The UAL event appears to have been entirely accidental. The next time probably won't be. My only question is whether it will happen as a plot for a crime drama episode before it happens in real life.

It's remarkably easy for false-but-plausible images, video, and stories to be used to muddy the waters of a economic, social, and political conflicts. I'm honestly a bit surprised that we haven't yet seen clear examples of this happening in the current US presidential election (photoshopped images of a vice-presidential candidate in a bikini notwithstanding); as the campaign grows more rancorous, though, I expect to see faked recordings showing up at any moment. Palin's relative obscurity would make it easy to create plausible-enough media of her doing or saying ridiculous or offensive things; the 20-30% of the American public willing to believe just about anything bad about Obama would make it easy to do the same thing to him. McCain and Biden could get their turns, too.

It doesn't have to be anything close to real -- it just has to be realistic, and sufficiently believable to cause a quick "market" collapse. Even after the market recovers, the meme has been planted.

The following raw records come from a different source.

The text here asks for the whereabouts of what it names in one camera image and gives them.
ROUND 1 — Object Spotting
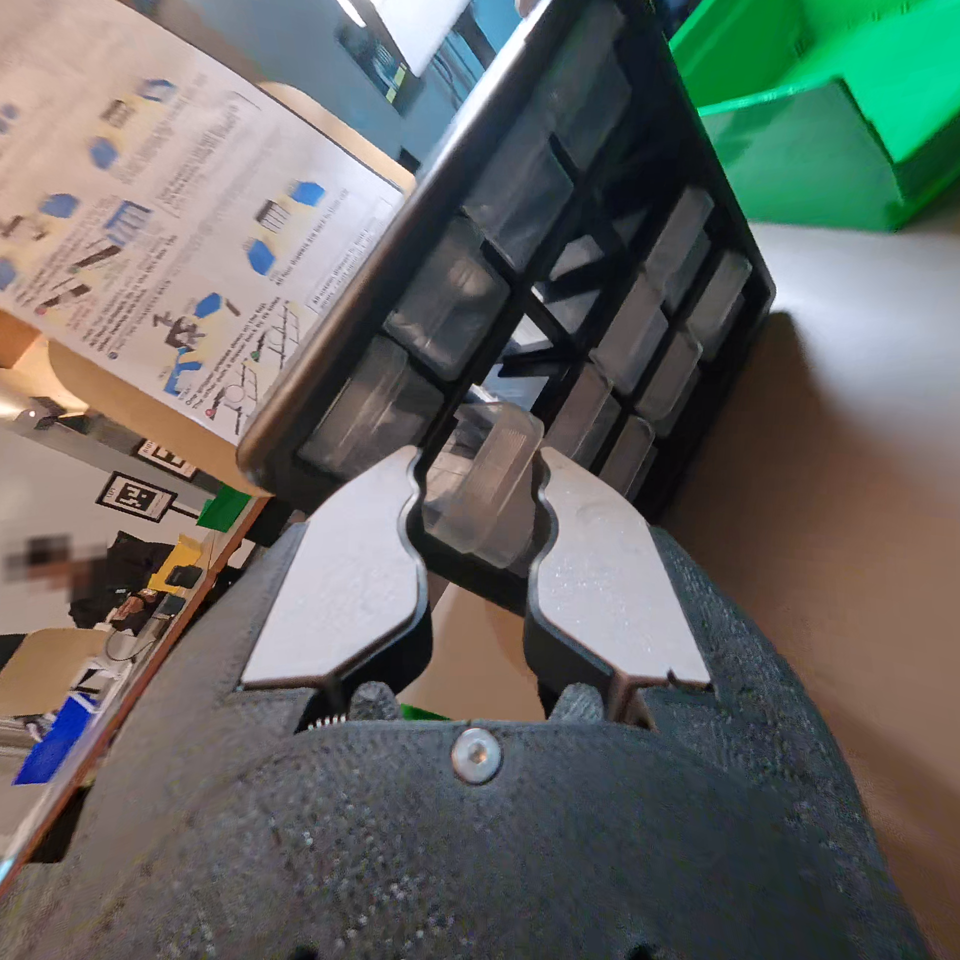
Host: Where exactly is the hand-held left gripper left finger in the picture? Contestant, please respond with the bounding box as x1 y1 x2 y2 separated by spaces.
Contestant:
240 445 435 712

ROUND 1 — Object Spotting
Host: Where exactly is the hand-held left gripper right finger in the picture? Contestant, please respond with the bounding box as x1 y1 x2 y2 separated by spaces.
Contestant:
523 447 714 723

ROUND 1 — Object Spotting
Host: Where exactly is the clear plastic drawer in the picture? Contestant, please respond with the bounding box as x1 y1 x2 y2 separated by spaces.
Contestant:
418 401 547 573

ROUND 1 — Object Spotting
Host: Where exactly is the set of clear drawers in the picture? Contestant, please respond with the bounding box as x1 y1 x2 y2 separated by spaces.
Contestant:
296 0 755 502

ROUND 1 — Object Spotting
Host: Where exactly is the black drawer cabinet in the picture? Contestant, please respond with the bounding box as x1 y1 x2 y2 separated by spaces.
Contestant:
236 0 777 601

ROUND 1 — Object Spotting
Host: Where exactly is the light desk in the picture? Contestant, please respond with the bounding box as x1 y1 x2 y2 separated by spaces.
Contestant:
0 217 960 960

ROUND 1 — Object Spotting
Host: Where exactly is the yellow plastic bin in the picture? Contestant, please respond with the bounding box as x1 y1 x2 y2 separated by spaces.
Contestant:
148 534 205 595

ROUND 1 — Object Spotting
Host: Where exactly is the black white marker sign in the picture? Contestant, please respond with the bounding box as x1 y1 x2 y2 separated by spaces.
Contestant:
96 471 179 524
137 441 198 479

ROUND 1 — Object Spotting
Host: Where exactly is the wooden document stand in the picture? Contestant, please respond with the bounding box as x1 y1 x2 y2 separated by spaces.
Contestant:
0 78 419 498

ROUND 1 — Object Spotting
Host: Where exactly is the white instruction sheet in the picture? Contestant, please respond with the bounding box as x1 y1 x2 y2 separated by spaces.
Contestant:
0 0 406 445

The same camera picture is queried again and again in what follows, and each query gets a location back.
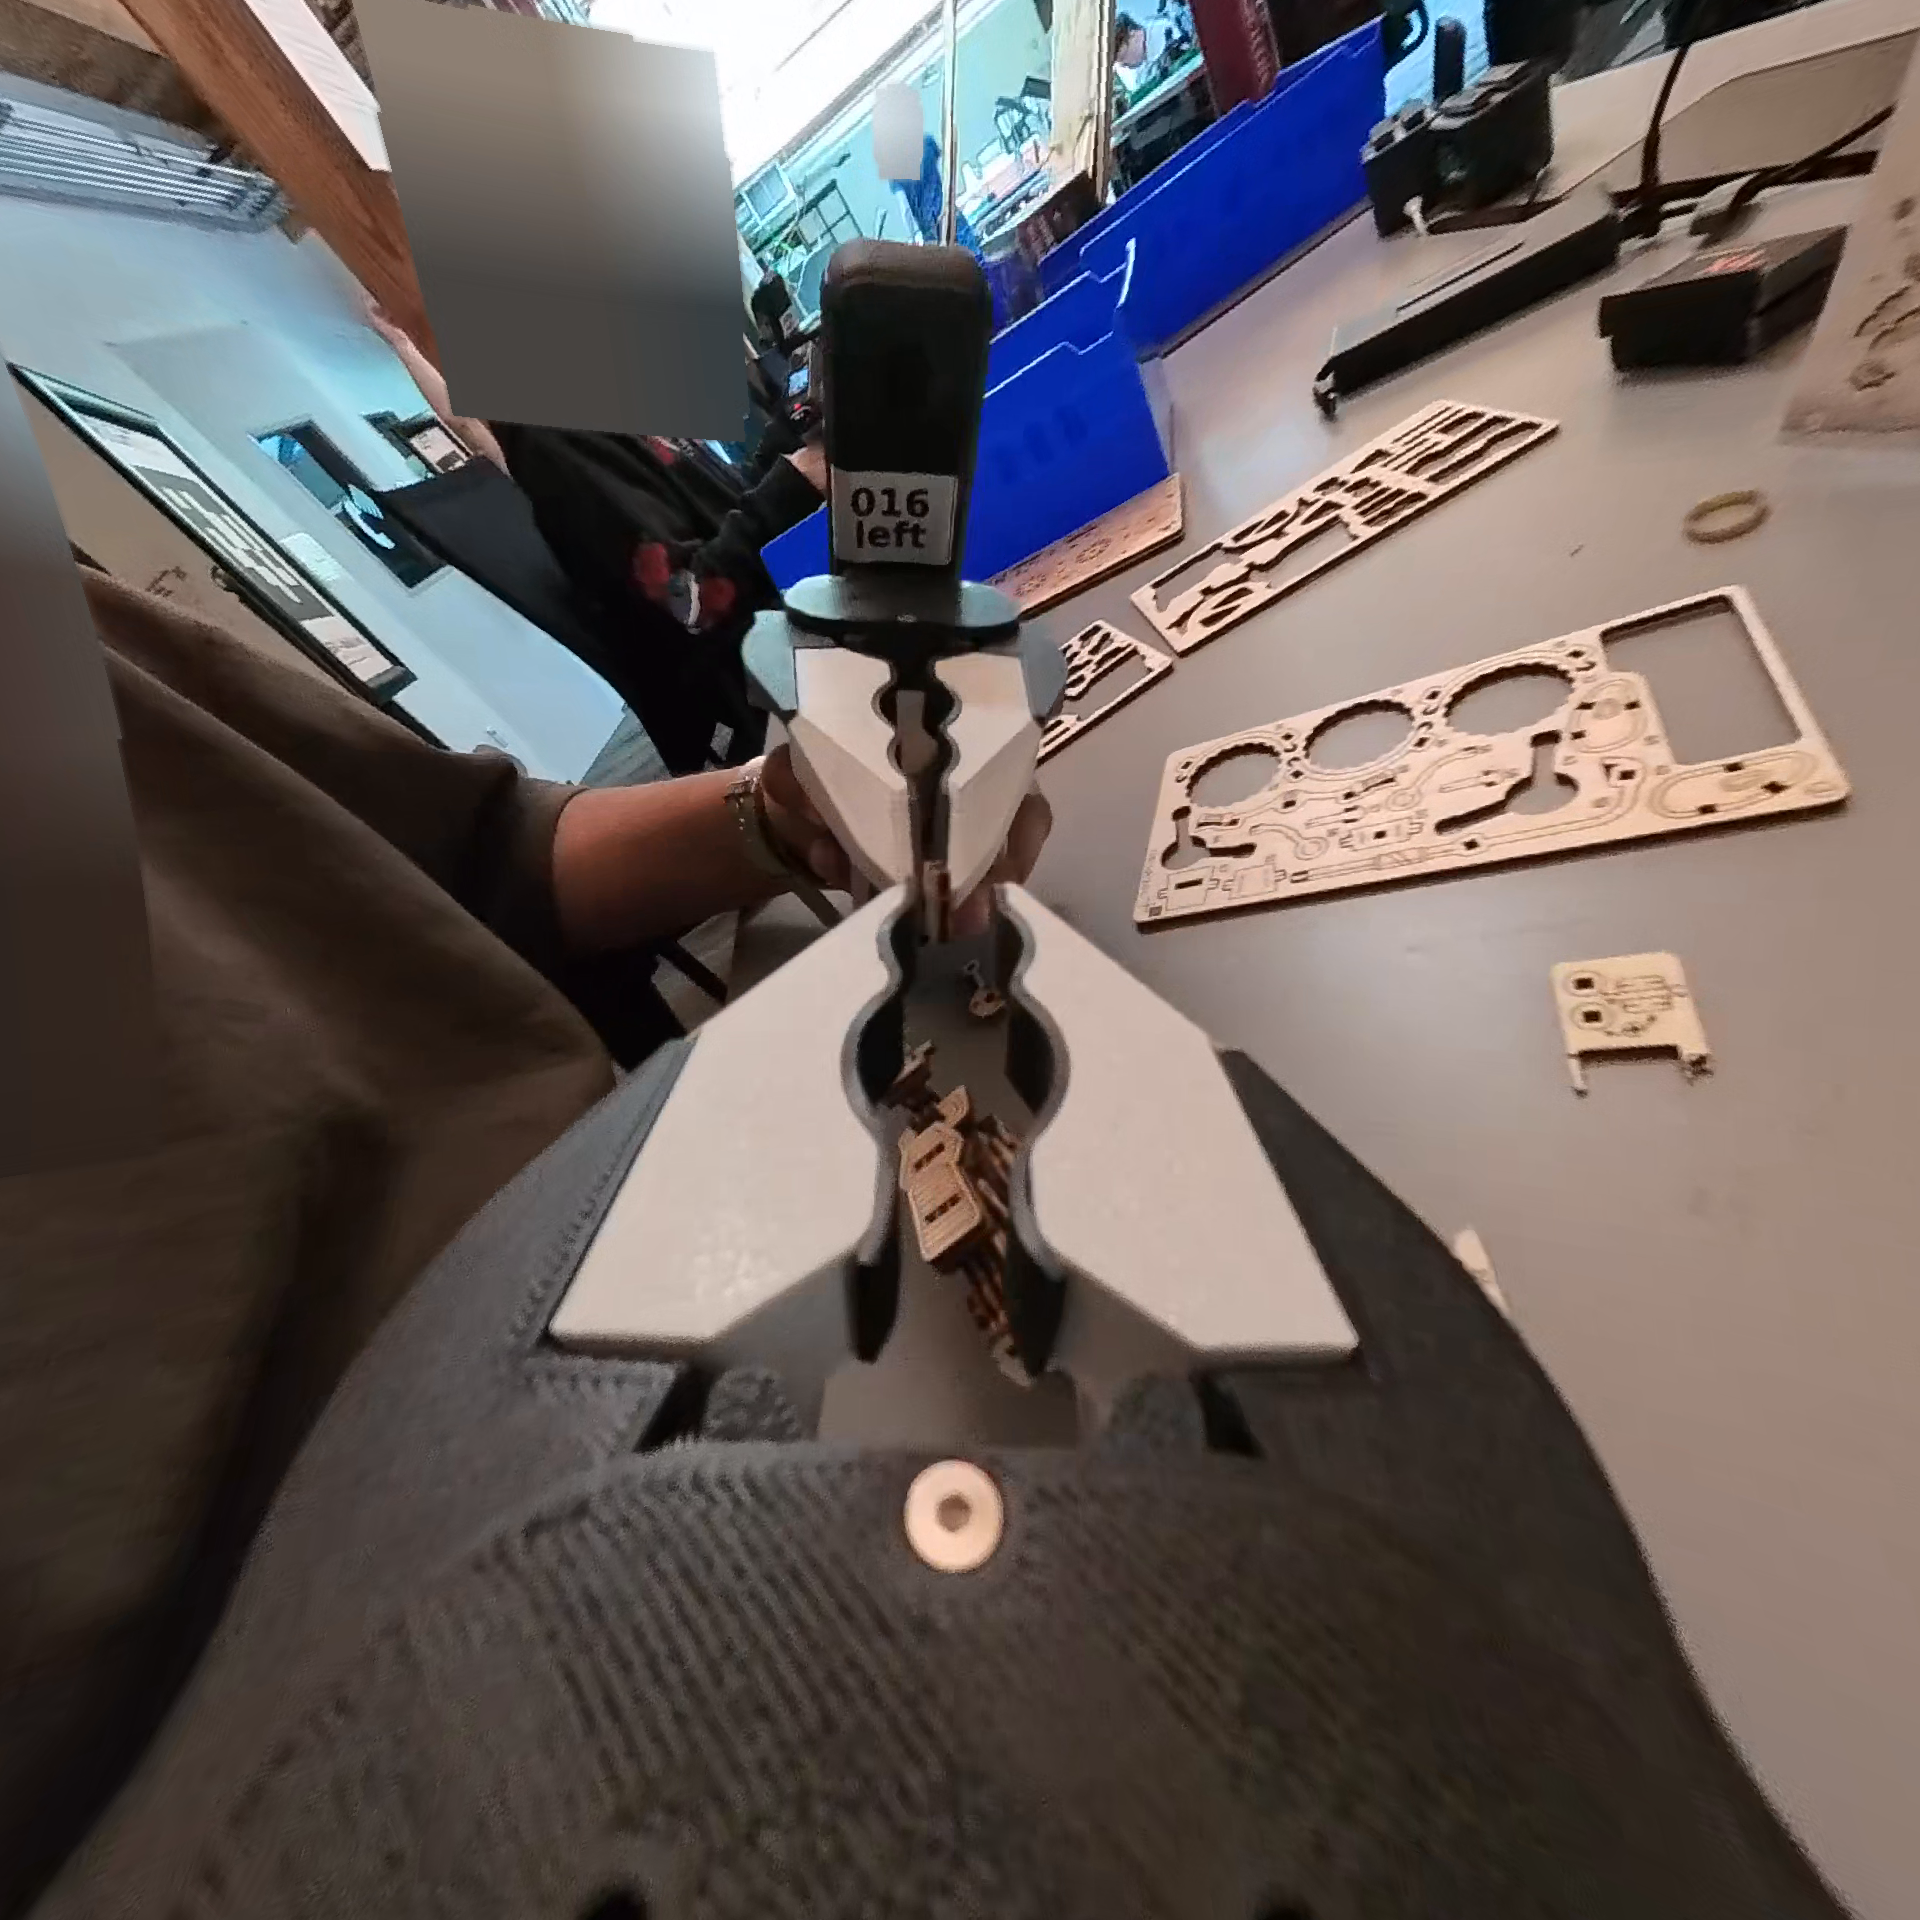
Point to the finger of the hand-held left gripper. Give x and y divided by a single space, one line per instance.
997 750
840 734

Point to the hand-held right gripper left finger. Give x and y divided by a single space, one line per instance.
735 1185

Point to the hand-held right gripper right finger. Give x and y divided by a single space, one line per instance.
1172 1200

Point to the small wooden peg piece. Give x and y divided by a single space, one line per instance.
936 901

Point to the wooden model assembly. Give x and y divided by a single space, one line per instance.
939 1185

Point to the wooden puzzle sheet round holes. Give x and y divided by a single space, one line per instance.
1501 832

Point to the person's left forearm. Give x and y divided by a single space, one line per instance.
646 856

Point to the grey desk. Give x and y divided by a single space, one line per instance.
1349 1080

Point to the person's left hand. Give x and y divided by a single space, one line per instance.
803 832

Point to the blue plastic bin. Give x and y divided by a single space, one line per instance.
1051 421
1245 196

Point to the reddish wooden puzzle sheet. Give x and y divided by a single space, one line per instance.
1110 548

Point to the person's brown shirt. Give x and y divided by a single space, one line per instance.
301 975

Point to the small square wooden piece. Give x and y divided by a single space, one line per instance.
1629 1036

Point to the wooden beam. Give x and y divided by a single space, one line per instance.
324 224

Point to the black framed poster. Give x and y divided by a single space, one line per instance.
255 557

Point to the long black bar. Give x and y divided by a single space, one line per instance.
1501 264

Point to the black device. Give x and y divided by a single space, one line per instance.
1477 143

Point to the white paper sign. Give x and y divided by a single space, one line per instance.
324 76

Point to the black box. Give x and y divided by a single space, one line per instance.
1725 306

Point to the small wooden puzzle sheet frame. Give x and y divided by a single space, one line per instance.
1155 662

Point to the small wooden frame piece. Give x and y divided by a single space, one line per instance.
1477 1262

What does this mean for Superstruct? Hopefully, we won't have too many people taking the various posts and videos to be real. But expect the Participatory Decepticon to have a prominent place in the world of 2019 -- and don't believe everything you read.


Remember Majestic?

Accompany all Superstruct entries with a 'pinch of salt' warning.

(There are actually techniques to detect photo-fakery. But, yes, you don't need to fool folks for long)

Let's use Superstruct to manipulate the price of Gold! Wait, that game is already in effect.

Great post -- as they all are -- Jamais!

I wonder if we should somehow flag out our Superstruct content. That is, put a certain Technorati tag on blog posts, perhaps a small logo on an image. Or a performance detail, like product placement in a movie: mentioning a code word, playing a certain tune, or lingering briefly on a certain object during a video clip.

That might also help your Superstruct team better connect with people contributing content, and help us connect with each other.